▶ _TASK_
Quote exactly and only this range of lines in the data below: the line that holds "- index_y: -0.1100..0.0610" to the line that holds "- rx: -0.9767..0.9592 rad", both included.

[Records drawn from a dataset]
◆ ◆ ◆ ◆ ◆ ◆ ◆
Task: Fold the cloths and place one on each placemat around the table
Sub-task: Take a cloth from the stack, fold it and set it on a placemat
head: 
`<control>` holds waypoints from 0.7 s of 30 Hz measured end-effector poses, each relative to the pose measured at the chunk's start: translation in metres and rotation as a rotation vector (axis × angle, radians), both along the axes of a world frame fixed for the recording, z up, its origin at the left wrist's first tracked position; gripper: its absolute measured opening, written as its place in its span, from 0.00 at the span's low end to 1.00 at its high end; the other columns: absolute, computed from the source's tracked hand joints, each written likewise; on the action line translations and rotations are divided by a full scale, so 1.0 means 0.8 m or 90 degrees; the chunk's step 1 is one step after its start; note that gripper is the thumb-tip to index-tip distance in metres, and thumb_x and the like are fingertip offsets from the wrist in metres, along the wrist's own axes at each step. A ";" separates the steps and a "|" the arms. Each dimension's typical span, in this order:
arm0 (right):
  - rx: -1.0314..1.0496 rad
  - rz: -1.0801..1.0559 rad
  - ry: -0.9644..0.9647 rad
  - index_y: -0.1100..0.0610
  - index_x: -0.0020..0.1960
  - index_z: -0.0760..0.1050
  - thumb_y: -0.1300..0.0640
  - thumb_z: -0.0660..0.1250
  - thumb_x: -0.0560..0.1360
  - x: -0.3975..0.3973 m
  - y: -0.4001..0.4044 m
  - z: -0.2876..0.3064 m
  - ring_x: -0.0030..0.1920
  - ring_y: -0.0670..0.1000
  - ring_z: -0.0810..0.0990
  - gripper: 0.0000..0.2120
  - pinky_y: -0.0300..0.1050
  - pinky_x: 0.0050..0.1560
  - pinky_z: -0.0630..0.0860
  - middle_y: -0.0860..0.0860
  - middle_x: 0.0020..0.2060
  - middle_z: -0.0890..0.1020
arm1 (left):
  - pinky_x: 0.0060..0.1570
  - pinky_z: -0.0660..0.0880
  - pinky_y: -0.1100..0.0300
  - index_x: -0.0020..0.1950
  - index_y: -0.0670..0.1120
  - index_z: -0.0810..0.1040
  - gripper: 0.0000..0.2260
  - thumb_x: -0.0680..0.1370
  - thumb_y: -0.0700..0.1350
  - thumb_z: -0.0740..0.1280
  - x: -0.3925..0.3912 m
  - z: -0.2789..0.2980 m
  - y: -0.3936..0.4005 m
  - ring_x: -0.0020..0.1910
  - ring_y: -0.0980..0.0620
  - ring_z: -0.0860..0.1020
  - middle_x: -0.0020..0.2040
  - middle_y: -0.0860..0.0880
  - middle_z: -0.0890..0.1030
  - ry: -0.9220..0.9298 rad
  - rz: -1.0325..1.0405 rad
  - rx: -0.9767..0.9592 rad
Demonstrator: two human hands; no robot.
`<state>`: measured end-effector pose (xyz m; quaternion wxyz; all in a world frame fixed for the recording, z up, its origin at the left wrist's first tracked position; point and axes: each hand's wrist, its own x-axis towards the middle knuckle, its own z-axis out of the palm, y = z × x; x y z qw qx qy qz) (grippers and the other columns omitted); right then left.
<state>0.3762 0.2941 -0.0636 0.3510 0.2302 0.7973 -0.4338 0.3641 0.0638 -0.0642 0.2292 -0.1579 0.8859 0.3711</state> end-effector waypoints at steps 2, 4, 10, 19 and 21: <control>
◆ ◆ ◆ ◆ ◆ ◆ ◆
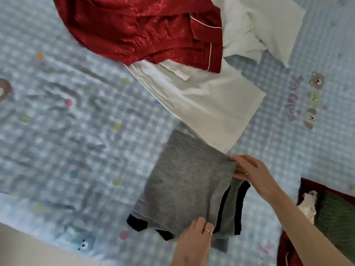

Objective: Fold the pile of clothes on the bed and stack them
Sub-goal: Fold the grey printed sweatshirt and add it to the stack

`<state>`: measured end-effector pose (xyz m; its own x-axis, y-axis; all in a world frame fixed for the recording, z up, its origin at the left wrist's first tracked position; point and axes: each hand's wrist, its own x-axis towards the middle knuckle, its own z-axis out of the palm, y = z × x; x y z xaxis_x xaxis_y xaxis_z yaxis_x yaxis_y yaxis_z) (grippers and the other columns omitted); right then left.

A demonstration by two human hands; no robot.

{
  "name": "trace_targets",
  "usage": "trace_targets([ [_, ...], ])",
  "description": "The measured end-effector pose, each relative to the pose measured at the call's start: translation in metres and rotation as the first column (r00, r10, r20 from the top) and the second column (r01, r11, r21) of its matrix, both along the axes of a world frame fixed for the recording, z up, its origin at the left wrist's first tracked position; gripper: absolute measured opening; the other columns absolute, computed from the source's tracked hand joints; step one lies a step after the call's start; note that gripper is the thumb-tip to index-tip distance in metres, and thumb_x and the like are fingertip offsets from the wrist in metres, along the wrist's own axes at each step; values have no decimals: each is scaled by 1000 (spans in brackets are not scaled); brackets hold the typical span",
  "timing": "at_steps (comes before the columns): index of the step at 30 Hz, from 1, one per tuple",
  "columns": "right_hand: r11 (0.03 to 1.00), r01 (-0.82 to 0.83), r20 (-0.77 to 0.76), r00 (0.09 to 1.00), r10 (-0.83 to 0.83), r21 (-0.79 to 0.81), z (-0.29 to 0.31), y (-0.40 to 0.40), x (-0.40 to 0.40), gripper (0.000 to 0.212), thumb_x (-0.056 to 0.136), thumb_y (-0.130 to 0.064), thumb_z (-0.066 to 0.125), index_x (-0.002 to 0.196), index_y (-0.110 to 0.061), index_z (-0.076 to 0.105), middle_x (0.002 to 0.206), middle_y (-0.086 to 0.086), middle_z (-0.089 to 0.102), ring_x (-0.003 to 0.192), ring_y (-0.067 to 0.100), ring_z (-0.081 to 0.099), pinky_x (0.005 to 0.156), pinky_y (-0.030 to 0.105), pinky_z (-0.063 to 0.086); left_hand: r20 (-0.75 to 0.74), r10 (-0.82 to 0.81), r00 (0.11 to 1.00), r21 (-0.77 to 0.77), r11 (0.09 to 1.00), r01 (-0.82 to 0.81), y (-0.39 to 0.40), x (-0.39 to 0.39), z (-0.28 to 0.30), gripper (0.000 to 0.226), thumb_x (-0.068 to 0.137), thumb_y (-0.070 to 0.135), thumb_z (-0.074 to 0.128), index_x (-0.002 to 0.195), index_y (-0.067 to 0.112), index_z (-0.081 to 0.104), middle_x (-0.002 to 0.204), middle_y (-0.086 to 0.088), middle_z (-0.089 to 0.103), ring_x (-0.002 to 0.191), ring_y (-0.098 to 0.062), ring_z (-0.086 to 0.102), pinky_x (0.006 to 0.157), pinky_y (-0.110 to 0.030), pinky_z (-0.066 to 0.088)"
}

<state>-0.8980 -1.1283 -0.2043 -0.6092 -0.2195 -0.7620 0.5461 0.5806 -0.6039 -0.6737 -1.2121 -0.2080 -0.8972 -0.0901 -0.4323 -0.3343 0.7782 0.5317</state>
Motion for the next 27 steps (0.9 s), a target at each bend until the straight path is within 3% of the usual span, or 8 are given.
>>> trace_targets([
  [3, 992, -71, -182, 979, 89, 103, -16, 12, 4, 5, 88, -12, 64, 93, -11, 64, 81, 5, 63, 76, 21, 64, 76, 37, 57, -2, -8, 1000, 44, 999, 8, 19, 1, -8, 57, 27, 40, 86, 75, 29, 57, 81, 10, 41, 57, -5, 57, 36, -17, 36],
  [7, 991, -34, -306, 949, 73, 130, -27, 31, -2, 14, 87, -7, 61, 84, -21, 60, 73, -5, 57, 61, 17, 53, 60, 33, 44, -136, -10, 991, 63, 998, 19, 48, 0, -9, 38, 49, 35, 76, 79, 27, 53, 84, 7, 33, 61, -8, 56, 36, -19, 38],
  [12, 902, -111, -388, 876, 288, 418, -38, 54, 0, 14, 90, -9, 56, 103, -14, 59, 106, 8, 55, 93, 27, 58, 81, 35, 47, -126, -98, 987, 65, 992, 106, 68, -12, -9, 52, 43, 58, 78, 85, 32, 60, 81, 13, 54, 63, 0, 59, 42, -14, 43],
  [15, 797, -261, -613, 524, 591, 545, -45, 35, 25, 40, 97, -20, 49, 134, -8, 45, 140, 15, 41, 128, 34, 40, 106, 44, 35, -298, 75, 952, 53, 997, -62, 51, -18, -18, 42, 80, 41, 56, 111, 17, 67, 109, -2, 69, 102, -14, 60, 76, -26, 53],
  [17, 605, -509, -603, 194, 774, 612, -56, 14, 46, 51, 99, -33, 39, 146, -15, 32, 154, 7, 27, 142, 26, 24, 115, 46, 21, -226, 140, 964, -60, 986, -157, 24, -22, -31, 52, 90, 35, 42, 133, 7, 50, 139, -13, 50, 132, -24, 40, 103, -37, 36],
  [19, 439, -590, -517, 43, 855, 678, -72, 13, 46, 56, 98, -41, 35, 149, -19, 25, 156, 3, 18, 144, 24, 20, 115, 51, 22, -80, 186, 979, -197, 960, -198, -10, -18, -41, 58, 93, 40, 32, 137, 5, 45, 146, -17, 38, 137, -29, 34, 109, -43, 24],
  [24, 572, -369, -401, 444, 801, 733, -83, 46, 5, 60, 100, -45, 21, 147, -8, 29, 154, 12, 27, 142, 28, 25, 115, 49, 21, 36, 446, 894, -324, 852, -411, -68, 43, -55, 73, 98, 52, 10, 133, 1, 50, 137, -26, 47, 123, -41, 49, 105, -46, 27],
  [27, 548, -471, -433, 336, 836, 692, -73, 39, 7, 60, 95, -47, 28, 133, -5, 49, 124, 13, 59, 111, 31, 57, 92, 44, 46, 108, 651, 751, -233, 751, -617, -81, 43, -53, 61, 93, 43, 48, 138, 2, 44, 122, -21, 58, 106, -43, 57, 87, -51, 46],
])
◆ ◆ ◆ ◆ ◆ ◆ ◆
▶ _REPLY_
  - index_y: -0.1100..0.0610
  - index_x: -0.0020..0.1960
  - index_z: -0.0760..0.1050
  - thumb_y: -0.1300..0.0640
  - thumb_z: -0.0660..0.1250
  - thumb_x: -0.0560..0.1360
  - x: -0.3975..0.3973 m
  - y: -0.4001..0.4044 m
  - z: -0.2876..0.3064 m
  - ring_x: -0.0030..0.1920
  - ring_y: -0.0670..0.1000
  - ring_z: -0.0810..0.0990
  - gripper: 0.0000..0.2120
  - pinky_y: -0.0300..0.1050
  - pinky_x: 0.0050..0.1560
  - pinky_z: -0.0630..0.0860
  - middle_y: -0.0860..0.0860
  - middle_x: 0.0020..0.2060
  - middle_z: -0.0890..0.1020
arm1 (left):
  - pinky_x: 0.0060..0.1570
  - pinky_z: -0.0660..0.0880
  - pinky_y: -0.1100..0.0300
  - index_x: -0.0020..0.1950
  - index_y: -0.0670..0.1120
  - index_z: -0.0810..0.1040
  - gripper: 0.0000..0.2260
  - thumb_x: -0.0680..0.1370
  - thumb_y: -0.0700..0.1350
  - thumb_z: -0.0740..0.1280
  - x: -0.3925..0.3912 m
  - z: -0.2789..0.2980 m
  - y: -0.3936..0.4005 m
  - ring_x: -0.0020..0.1910
  - ring_y: -0.0980..0.0620
  - ring_z: -0.0860..0.1020
  - middle_x: -0.0020..0.2040
  - middle_y: -0.0860..0.0880
  - middle_z: -0.0890..0.1030
  - ry: -0.9220..0.9298 rad
  - rz: -1.0325..1.0405 rad
  - rx: -0.9767..0.9592 rad

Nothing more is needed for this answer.